TensorFormats is a library for reading different tensor file formats in the D programming language. The file formats are used for machine learning models, like large language models.
- Read tensors from different file formats using the same interface
- Mmap can be used for mapping the file into memory
- A file can be read in parts, so less memory is needed
- Only reading and not writing is supported
- No alignment guaranteed
- Additional format specific metadata not available
- Quantised formats are not supported yet
The example dumptensors.d can be used to print the tensors in a file:
dub tensorformats:dumptensors -- tests/data/tensors/tensor-dims.safetensors
0x00000000 0x00000000 buffer=0 dim0 float_ shape= stride=[]
single value = 4
0x00000004 0x00000000 buffer=1 dim1 float_ shape=5 stride=[1]
[0, 1, 2, 3, 4]
0x00000018 0x00000000 buffer=2 dim2 float_ shape=2x4 stride=[4, 1]
[[0, 1, 2, 3],
[10, 11, 12, 13]]
0x00000038 0x00000000 buffer=3 dim3 float_ shape=3x2x3 stride=[6, 3, 1]
[[[0, 1, 2],
[10, 11, 12]],
[[100, 101, 102],
[110, 111, 112]],
[[200, 201, 202],
[210, 211, 212]]]
0x00000080 0x00000000 buffer=4 dim4 float_ shape=2x3x2x2 stride=[12, 4, 2, 1]
[[[[0, 1],
[10, 11]],
[[100, 101],
[110, 111]],
[[200, 201],
[210, 211]]],
[[[1000, 1001],
[1010, 1011]],
[[1100, 1101],
[1110, 1111]],
[[1200, 1201],
[1210, 1211]]]]
Here is a short example how tensors can be read from a file:
import tensorformats.tensorreader, tensorformats.storage;
auto storage = new FileStorage(filename);
TensorReader reader = readTensors(storage);
while (reader.readNextBuffer())
{
auto dataBuffer = reader.read(reader.bufferSize(), ReadFlags.none);
foreach (tensor; reader.tensorsInBuffer)
{
// Use metadata in `tensor` with data in `dataBuffer`
}
}
storage.close();
The file is split into buffers, where every buffer can contain multiple tensors.
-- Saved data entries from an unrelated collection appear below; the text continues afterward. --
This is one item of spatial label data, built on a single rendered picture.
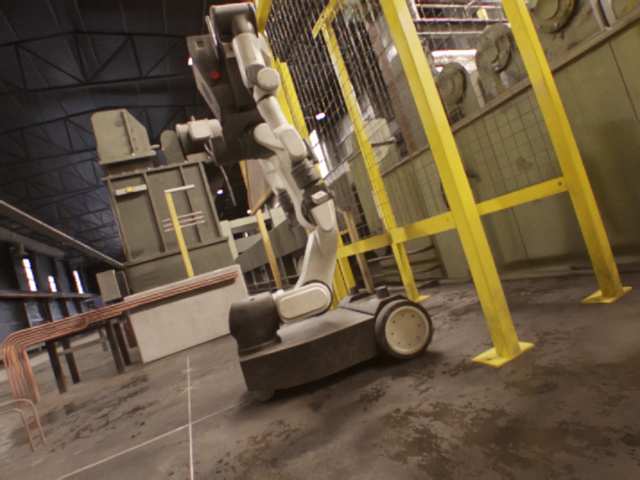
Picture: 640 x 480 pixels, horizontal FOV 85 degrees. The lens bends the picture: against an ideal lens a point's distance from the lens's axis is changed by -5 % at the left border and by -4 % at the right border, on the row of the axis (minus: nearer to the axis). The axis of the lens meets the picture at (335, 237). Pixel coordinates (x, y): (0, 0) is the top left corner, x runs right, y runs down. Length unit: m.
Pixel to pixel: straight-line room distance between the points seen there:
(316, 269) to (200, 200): 3.09
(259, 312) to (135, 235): 3.09
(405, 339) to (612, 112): 1.19
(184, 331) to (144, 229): 1.35
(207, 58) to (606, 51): 1.51
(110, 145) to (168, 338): 2.26
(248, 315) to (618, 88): 1.62
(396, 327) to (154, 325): 2.55
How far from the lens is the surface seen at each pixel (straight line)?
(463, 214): 1.07
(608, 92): 1.81
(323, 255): 1.44
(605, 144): 1.83
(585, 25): 1.94
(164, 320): 3.50
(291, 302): 1.37
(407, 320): 1.31
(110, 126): 4.77
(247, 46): 1.43
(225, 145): 1.49
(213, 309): 3.50
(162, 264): 4.24
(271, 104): 1.34
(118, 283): 6.22
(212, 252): 4.25
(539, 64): 1.50
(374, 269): 3.72
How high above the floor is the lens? 0.43
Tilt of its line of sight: 2 degrees up
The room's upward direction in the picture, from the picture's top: 17 degrees counter-clockwise
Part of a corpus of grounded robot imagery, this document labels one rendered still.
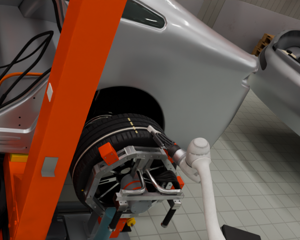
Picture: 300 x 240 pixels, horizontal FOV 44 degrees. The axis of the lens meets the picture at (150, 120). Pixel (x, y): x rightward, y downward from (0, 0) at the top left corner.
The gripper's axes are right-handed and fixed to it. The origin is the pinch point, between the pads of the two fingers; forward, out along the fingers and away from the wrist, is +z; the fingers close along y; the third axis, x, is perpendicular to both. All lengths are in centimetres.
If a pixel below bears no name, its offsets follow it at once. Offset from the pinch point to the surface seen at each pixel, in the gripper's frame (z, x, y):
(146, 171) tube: -12.7, -18.5, -6.1
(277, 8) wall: 202, 57, 611
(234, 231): -59, -76, 100
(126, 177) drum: -4.6, -30.7, -8.2
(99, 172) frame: 0.8, -24.5, -29.8
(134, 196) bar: -22.2, -22.4, -24.9
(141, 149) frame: -4.2, -8.4, -8.8
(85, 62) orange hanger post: 5, 43, -69
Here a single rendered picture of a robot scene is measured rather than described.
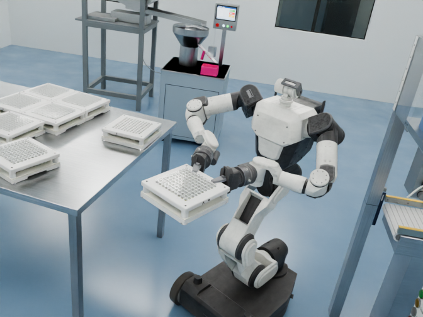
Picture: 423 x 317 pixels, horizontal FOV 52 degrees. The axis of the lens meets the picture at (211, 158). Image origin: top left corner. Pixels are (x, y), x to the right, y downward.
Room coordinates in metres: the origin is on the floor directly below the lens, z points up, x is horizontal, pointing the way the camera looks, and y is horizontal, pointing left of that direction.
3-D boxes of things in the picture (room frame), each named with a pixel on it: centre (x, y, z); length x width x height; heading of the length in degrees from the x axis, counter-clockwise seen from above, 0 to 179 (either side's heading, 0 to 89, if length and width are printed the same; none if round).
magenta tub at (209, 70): (4.07, 0.13, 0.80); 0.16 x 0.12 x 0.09; 85
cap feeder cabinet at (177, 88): (4.28, 0.26, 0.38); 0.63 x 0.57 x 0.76; 85
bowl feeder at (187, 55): (4.34, 0.30, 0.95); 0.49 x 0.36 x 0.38; 85
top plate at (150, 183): (1.44, 0.08, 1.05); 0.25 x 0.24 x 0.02; 51
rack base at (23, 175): (1.72, 0.87, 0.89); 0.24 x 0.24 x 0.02; 57
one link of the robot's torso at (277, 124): (1.97, -0.35, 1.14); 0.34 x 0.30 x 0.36; 51
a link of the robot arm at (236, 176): (1.55, -0.11, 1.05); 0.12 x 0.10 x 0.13; 133
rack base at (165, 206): (1.44, 0.08, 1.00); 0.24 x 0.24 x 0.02; 51
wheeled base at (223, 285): (1.91, -0.30, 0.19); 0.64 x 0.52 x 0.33; 141
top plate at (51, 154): (1.72, 0.87, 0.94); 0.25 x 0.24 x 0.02; 147
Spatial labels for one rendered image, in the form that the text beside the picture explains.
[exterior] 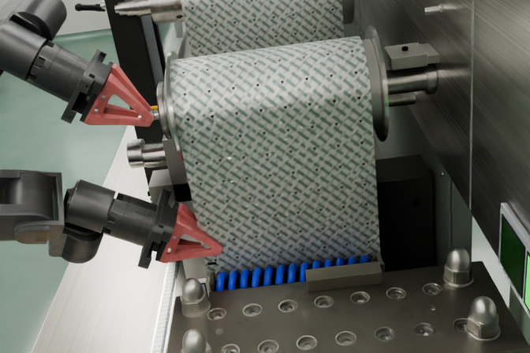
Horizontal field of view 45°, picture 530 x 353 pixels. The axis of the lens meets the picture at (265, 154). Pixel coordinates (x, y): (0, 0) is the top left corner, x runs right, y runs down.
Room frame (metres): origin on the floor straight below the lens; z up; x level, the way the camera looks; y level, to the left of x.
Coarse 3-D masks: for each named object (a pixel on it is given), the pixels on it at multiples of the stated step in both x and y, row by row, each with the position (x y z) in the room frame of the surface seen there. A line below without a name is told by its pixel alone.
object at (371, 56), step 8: (368, 40) 0.78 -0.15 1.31; (368, 48) 0.75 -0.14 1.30; (368, 56) 0.74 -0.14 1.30; (368, 64) 0.73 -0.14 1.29; (376, 64) 0.73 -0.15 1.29; (368, 72) 0.73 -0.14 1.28; (376, 72) 0.73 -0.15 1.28; (376, 80) 0.72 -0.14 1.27; (376, 88) 0.72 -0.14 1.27; (376, 96) 0.72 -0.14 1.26; (376, 104) 0.72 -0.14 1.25; (168, 112) 0.73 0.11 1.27; (376, 112) 0.72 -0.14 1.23; (168, 120) 0.73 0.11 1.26; (376, 120) 0.72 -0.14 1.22; (376, 128) 0.74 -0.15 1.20
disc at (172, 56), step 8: (168, 56) 0.78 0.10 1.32; (176, 56) 0.82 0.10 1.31; (168, 64) 0.76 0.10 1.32; (168, 72) 0.74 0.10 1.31; (168, 80) 0.73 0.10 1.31; (168, 88) 0.73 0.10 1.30; (168, 96) 0.72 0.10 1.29; (168, 104) 0.72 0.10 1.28; (176, 128) 0.71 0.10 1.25; (176, 136) 0.71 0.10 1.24; (176, 144) 0.71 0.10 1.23
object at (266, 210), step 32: (256, 160) 0.72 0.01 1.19; (288, 160) 0.71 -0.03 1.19; (320, 160) 0.71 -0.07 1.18; (352, 160) 0.71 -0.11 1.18; (192, 192) 0.72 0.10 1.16; (224, 192) 0.72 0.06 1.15; (256, 192) 0.72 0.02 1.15; (288, 192) 0.71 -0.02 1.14; (320, 192) 0.71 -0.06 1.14; (352, 192) 0.71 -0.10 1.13; (224, 224) 0.72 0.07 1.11; (256, 224) 0.72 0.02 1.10; (288, 224) 0.72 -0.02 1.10; (320, 224) 0.71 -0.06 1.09; (352, 224) 0.71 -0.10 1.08; (224, 256) 0.72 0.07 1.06; (256, 256) 0.72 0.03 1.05; (288, 256) 0.72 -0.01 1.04; (320, 256) 0.71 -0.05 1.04
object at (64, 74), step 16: (48, 48) 0.75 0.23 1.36; (64, 48) 0.77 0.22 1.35; (48, 64) 0.74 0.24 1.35; (64, 64) 0.74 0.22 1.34; (80, 64) 0.75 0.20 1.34; (32, 80) 0.74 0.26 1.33; (48, 80) 0.73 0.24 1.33; (64, 80) 0.73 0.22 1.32; (80, 80) 0.71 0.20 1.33; (64, 96) 0.74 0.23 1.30; (64, 112) 0.71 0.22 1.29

The pytorch format allows overlapping tensors in the same buffer. The metadata for a tensor has to be used to interpret the data.
The file format is automatically detected by readTensors
. It is also
possible to instantiate a reader for one particular file format instead.
Boost Software License, Version 1.0. See file LICENSE_1_0.txt.